Since ancient times, attempts have been made many times to bring together four or at least three Gospels into one whole, into a single narrative. The first such attempt was made at the dawn of Christianity by Tatian. Tatian's Gospel, which combined four stories in one, was used, but did not enter into the practice of the Church. The last such attempt was made by the Kiev priest Leonid Lutkovsky. He combined the Gospels of Matthew, Mark, and Luke into one, and to them he added the Gospel of John as different. His work was published by Literaturnaya Gazeta, but did not appeal to readers. No one published it a second time. For the reason, apparently, that the first three evangelists, not to mention John, are very different from each other.

The Gospel of Mark is the first in terms of the time of writing. It is quite short compared to the rest. In the Gospel of Mark, Jesus says less than in the accounts of Matthew, Luke, or John. There is a way of printing the New Testament when the words of Christ, speaking in Latin, ipsissima verba, are highlighted in red. So, there is much less red text in the Gospel of Mark than in the other three. Instead, the reader's attention is constantly fixed on what Jesus is doing. Miracles are described here in more detail than in Matthew, who tells about them concisely, briefly.
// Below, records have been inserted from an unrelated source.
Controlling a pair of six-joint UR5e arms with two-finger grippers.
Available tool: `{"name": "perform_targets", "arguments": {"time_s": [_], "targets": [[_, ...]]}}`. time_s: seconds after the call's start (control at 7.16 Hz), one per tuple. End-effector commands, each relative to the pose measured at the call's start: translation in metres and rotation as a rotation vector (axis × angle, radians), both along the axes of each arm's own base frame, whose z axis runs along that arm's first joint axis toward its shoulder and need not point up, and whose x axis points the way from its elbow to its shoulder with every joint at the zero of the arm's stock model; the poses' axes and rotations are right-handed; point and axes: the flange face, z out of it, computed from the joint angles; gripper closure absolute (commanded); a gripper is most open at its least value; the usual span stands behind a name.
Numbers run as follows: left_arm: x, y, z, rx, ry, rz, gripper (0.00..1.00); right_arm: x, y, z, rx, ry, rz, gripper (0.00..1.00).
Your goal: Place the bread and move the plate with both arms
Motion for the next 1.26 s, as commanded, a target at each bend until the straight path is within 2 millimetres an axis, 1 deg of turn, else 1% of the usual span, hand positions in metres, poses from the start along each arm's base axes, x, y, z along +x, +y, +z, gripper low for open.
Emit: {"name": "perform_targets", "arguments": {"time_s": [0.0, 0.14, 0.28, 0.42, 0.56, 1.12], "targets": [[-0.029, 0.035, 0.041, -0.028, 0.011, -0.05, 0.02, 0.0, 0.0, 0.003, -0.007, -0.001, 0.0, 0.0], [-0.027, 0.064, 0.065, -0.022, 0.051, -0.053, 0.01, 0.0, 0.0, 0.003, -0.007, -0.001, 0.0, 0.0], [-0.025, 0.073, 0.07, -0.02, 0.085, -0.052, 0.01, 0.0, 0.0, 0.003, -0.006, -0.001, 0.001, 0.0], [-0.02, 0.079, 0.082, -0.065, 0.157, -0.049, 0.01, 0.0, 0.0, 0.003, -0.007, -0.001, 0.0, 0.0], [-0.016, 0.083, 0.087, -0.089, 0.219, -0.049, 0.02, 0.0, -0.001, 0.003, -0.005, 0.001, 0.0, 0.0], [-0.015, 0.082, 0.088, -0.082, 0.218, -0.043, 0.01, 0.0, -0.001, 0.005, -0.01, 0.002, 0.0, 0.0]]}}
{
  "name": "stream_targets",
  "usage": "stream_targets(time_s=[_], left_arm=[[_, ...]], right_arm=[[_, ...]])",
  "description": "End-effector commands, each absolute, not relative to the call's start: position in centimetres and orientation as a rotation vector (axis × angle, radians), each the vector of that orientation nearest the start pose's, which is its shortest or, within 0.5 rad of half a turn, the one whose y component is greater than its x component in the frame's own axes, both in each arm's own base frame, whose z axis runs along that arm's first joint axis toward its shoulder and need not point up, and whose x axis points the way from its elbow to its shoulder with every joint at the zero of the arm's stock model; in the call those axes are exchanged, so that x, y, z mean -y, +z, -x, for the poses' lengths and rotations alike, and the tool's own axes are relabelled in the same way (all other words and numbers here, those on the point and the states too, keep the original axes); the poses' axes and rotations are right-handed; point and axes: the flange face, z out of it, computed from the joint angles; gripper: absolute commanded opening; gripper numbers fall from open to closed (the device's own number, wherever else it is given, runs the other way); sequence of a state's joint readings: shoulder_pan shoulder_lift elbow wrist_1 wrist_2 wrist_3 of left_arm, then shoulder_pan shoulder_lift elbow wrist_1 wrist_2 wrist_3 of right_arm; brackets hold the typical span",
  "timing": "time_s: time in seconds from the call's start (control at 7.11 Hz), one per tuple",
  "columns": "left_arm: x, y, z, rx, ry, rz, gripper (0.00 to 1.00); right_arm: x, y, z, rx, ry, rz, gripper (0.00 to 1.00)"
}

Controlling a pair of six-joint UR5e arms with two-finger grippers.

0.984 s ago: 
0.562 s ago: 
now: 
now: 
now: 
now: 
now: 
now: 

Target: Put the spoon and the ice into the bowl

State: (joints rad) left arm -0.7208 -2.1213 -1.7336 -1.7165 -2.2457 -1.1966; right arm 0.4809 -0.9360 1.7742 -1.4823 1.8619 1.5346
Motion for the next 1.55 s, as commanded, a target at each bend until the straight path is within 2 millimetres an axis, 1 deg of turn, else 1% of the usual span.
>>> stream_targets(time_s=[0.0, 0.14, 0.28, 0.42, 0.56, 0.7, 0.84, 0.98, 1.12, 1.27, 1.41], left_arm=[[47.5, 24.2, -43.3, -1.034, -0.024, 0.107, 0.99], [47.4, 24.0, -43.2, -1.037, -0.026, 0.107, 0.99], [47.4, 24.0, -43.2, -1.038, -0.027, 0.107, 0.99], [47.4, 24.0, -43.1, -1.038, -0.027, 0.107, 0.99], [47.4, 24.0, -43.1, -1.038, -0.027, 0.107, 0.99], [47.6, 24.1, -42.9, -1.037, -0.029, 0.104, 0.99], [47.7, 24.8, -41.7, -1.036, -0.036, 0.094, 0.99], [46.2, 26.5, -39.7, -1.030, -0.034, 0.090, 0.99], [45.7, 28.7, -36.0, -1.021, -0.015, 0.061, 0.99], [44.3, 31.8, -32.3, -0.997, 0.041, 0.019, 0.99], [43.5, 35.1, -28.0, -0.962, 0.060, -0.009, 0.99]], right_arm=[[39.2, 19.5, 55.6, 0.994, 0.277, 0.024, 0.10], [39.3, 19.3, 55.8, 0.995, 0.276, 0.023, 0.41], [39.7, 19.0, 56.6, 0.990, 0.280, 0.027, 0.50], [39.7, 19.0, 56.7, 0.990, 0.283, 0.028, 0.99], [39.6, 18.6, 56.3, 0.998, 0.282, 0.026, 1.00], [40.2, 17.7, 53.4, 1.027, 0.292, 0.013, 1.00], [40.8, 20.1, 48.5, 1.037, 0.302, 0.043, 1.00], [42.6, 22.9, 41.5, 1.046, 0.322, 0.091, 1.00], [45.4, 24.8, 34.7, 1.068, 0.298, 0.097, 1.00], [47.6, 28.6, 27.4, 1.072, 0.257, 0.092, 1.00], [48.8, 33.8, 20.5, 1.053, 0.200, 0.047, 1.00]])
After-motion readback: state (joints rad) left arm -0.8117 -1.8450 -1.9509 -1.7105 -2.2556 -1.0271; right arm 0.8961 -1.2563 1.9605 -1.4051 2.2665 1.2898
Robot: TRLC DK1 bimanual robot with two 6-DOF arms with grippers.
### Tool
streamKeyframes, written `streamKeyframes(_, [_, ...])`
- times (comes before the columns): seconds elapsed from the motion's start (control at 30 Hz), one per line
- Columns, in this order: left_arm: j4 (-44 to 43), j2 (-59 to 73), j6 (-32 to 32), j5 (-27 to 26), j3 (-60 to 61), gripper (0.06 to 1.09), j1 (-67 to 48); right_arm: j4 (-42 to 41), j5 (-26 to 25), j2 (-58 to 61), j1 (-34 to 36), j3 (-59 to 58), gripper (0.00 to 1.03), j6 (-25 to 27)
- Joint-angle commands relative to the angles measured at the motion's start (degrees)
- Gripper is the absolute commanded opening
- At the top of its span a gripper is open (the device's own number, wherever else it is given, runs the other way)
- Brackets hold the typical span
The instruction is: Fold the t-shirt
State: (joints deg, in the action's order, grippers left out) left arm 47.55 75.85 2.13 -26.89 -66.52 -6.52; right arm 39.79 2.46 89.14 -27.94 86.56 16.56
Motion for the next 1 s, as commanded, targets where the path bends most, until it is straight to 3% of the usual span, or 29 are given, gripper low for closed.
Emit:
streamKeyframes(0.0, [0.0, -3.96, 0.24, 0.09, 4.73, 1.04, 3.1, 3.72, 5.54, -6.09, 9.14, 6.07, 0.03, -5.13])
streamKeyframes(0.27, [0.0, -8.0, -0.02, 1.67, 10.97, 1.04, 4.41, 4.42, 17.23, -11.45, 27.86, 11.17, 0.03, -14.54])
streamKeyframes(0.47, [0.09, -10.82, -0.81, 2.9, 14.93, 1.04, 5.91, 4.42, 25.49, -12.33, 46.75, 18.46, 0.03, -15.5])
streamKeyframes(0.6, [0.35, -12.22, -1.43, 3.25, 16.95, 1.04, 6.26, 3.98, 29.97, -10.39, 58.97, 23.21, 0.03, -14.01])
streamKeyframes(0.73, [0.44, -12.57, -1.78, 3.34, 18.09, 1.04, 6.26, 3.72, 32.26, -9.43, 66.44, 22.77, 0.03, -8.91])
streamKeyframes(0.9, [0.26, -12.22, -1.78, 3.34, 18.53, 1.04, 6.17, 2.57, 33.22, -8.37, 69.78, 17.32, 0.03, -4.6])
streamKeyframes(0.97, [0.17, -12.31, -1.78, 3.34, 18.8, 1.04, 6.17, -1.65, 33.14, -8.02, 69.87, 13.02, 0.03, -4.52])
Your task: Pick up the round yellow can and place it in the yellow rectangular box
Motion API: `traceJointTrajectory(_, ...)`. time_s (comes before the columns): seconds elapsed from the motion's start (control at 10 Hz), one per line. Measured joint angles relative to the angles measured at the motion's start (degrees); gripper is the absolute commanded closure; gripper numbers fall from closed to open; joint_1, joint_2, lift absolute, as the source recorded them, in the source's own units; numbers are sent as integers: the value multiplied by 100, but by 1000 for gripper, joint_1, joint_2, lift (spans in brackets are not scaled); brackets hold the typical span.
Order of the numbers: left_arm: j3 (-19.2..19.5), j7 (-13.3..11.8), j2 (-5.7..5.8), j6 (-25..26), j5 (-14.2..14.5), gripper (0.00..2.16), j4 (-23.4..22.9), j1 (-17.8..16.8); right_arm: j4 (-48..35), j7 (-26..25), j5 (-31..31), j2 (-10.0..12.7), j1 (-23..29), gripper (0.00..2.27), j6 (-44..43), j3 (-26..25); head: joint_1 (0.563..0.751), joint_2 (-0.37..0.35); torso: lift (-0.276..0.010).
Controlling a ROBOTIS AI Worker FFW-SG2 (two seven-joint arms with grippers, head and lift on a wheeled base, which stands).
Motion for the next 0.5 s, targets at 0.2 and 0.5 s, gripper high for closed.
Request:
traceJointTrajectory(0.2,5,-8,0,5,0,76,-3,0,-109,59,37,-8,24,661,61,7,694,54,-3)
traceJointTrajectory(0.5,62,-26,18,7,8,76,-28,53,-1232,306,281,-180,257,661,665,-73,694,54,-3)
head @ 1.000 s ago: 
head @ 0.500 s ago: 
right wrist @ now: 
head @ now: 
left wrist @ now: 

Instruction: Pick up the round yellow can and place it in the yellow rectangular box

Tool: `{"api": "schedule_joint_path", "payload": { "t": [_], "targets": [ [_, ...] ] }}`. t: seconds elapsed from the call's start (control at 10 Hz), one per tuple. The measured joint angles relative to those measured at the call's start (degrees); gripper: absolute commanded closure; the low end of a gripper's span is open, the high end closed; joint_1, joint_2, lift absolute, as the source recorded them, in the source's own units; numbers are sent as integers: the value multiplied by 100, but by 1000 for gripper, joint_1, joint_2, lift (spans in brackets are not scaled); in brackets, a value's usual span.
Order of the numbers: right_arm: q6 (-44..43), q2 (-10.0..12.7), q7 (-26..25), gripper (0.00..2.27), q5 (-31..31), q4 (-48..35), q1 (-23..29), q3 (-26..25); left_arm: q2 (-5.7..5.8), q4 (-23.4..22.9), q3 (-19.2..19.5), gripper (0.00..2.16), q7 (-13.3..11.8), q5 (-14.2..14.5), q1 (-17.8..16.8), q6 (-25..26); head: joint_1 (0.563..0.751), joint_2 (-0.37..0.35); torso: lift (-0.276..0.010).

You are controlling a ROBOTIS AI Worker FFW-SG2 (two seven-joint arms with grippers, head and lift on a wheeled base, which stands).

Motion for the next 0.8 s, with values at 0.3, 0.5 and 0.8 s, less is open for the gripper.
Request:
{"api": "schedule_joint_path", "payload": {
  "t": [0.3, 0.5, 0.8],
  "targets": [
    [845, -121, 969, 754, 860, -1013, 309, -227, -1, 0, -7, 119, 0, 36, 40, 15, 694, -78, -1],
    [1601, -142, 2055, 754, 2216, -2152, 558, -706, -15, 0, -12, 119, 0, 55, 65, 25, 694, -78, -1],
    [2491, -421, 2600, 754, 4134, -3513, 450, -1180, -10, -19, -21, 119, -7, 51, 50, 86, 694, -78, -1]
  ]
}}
Although the English "from Mark", "from Matthew" indicates that this Gospel was written from beginning to end by one or another evangelist, tradition states that the Gospel of Mark was written for preaching among the Romans, on the basis of the preaching of the Apostle Peter in Rome. Mark repeated in his sermon what Peter had said, and then Mark's disciples composed the Gospel ano, secundum, "according to Mark." This does not mean by Marc, but according to Marc, that is, "according to the sermon." And in French, for example, it is not par St. Marc, but selon St. Marc, that is, "according to the sermon of Mark, according to what Mark once said."

It seems that the Gospel of Mark is really addressed to the Romans. From the Roman literature of the era of Emperor Augustus, close in time to the Gospel, we know that the Romans were a nation of warriors and poets. They are emotional, decisive, explosive, they do not like to reason, they know how to fight, suffer and perceive the world without halftones. They are very acutely aware of what Horace called "color vitae" – the colors of life. The Romans do not like abstractions – they are not the Greeks, who gave the world wonderful historians and philosophers, they are the ancestors of modern Italians. That is why the Gospel of Mark is filled with vivid visual images that are not found in Matthew, Luke, or John. And in this bright world, where everything was perceived to a greater extent through sight, the short Gospel of Mark with vivid descriptions of miracles, where Jesus speaks little, but acts a lot, such a Gospel could really be perceived as one's own...

Here is the scene when the Savior calms the storm on the Sea of Galilee. It is described in all four Gospels, but only Mark has such a detail, for example. Everyone says that Jesus slept during the storm. And Mark adds: "aft at the head" — that is, he gives us a purely visual image. And we immediately imagine how He slept: "at the stern at the head."